In reporting that John Malkovich is “in talks” to costar in Joel and Ethan Coen‘s Burn Ater Reading, a half-serious, half-doofusy dark comedy set to begin shooting in August with Brad Pitt, George Clooney and Frances McDormand playing major roles, the Hollywood Reporter wrote that the Coens’ screenplay “is being kept under wraps” and that “it is unclear what Pitt’s character will be.”


Brad Pitt, Ethan and Joel Coen, John Malkovich

I can clear that mystery up since I finished the script this morning. Pitt is playing a dumb health freak and workout trainer (i.e., dumb in the way that William H. Macy‘s character was on the not-fully-comprehending side in Fargo). The trainer is called Chad Feldheimer, and is described in the Coen script as “fortyish and well-muscled.”

The story kicks into gear when Chad partners with a fellow gym worker — a neurotic 40ish woman named Linda who’s looking for a way to afford some heavy-duty plastic surgery in order to improve her love life — in trying to shake down an embittered CIA employee named Osbourne Cox (Malkovich) who’s written a CIA tell-all that contains lots of sensitive hot-button material. Cox has lost the disc, though, and Chad has found it at the gym he and Linda work at.

I don’t know who’s playing Linda, by the way, but it’s not McDormand. It’s a splendid part. Whoever gets it is going to have something she can point to with pride for decades to come. I would offer it to someone a bit older but pretty — Julianne Moore. Someone who doesn’t need plastic surgery as much as a four-day weekend at an ashram.
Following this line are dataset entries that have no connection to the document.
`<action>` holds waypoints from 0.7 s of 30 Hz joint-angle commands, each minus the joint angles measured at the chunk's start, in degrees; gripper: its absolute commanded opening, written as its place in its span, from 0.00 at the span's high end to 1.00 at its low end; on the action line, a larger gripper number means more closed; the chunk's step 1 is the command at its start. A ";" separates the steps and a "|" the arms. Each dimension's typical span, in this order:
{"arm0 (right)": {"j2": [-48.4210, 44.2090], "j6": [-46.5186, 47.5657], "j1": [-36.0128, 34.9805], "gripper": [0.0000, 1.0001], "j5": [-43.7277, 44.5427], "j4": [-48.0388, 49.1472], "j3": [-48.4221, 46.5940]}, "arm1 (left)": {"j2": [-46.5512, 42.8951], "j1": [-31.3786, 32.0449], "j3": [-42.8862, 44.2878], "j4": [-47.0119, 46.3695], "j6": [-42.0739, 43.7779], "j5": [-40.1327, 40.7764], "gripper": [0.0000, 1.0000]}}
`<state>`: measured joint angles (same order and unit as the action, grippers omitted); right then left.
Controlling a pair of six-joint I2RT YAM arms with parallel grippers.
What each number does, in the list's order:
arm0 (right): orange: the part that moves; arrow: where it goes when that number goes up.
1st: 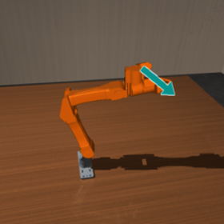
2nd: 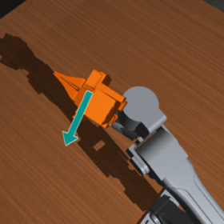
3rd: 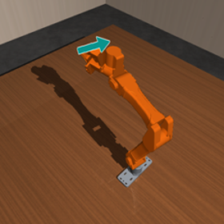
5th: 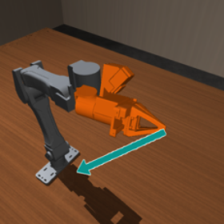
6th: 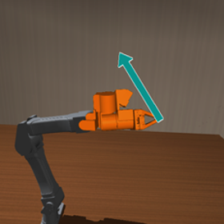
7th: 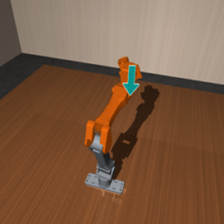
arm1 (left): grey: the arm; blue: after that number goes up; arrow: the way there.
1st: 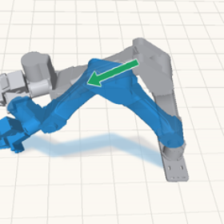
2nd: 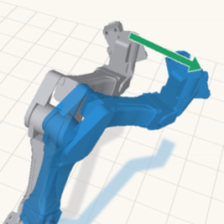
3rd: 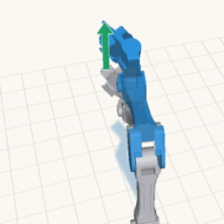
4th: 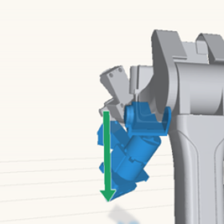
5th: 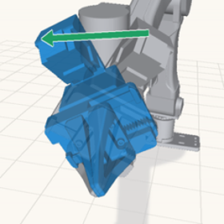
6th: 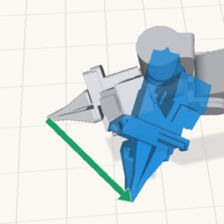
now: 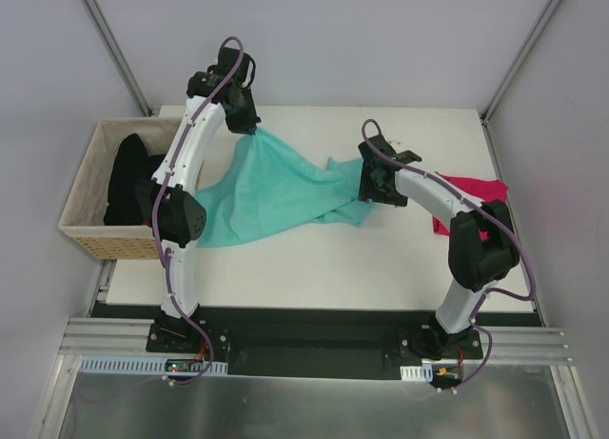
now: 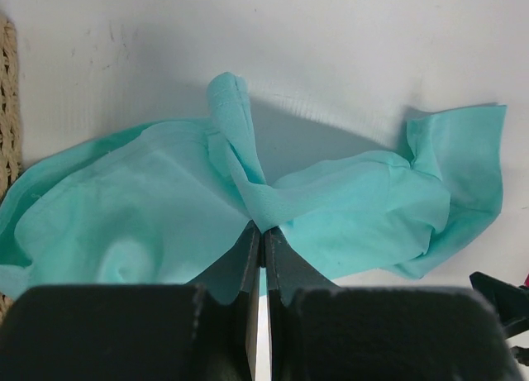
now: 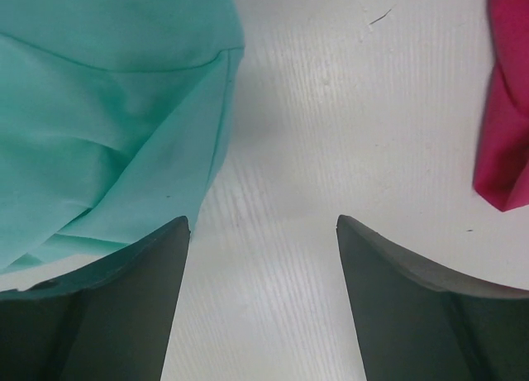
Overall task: Fold and stack the t-shirts
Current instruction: Flatten out the tshirt
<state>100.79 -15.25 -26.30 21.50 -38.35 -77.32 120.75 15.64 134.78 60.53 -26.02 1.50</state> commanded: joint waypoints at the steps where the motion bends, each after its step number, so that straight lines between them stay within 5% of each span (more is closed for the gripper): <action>1: -2.71 -3.56 -2.43 0.23 3.46 0.99 1.46 | -1.21 -0.35 -1.01 -0.06 1.67 -0.97 1.00; 10: 0.80 -5.85 -5.95 0.21 1.88 3.37 2.35 | -4.20 -0.26 -5.67 -0.41 1.59 0.08 1.00; 21: 15.74 5.84 -0.95 0.19 2.68 -1.38 -24.96 | -5.88 -0.26 -8.57 -0.85 0.88 1.23 1.00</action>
<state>113.80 -13.76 -29.91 23.64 -38.13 -94.15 119.26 15.64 125.60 59.81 -25.93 1.56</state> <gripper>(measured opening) 0.812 0.008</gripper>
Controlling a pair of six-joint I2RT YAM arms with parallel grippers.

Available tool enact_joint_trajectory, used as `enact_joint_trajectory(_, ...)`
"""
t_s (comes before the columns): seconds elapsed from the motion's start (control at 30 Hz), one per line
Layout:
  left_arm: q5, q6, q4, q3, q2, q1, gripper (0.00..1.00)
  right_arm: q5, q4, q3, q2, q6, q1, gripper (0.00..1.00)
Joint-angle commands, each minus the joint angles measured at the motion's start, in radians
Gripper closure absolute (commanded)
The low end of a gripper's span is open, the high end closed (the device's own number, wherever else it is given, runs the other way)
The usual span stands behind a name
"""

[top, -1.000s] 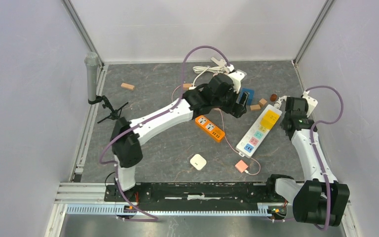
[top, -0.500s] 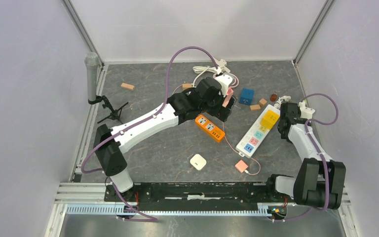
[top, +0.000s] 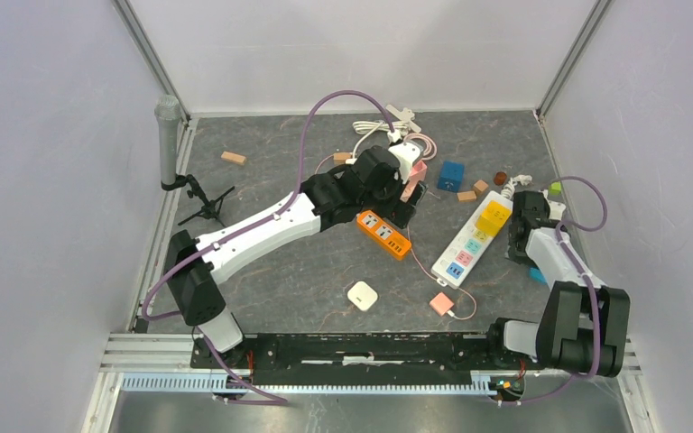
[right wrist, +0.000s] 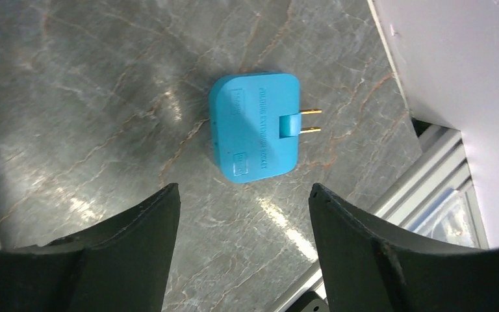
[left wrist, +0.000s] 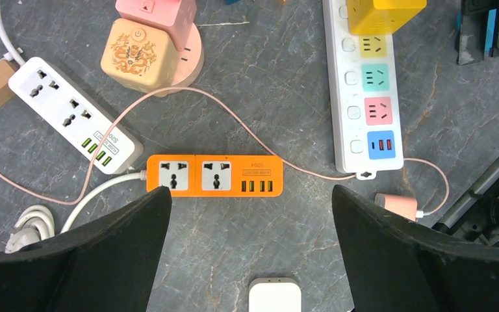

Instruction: Pull the plug off the socket

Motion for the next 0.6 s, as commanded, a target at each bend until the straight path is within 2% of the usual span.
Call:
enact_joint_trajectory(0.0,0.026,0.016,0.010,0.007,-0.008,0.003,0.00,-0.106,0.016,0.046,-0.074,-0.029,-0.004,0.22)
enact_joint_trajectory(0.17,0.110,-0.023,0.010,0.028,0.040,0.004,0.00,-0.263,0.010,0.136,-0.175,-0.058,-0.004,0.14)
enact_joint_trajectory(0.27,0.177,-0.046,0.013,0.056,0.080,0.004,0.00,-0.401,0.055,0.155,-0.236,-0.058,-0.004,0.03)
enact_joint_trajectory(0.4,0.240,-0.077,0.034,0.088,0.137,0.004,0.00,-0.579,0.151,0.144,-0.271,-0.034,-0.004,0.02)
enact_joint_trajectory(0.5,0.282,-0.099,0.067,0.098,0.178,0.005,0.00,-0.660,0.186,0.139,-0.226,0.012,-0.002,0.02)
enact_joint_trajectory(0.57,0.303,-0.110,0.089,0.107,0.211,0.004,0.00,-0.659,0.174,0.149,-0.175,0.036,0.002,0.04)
The script isn’t all that secretive because I was sent a copy a few days ago, and if guys like me are reading it you can bet a lot of others are also.

I love Burn After Reading. It’s about hubris, stupidity, ineptitude, unbridled egotism — all traits that the Coens have worked with before to delicious and splendid effect. It’s arch and sardonic and inflected with that wonderfully dark Coen attitude and some really first-rate character-embroidery (a la Fargo and Barton Fink), and yet it’s sometimes laugh-out-loud funny in the vein of The Big Lebowski and Intolerable Cruelty.

If they do it right (I’m particularly jazzed by the idea of Emmanuel Lubezski doing the hand-held photography), this may well turn out to be, for the Coens, an uncommon mainstream hit. It reads, in fact, like one of those once-in-a-blue-moon Coen sweet-spot movies, and I say that as someone who wasn’t at all delighted with The Ladykillers or The Man Who Wasn’t There, was “comme ci comme ca” with O Brother, Where Art Thou? and Miller’s Crossing, and who still finds it difficult to watch Raising Arizona without getting irritated.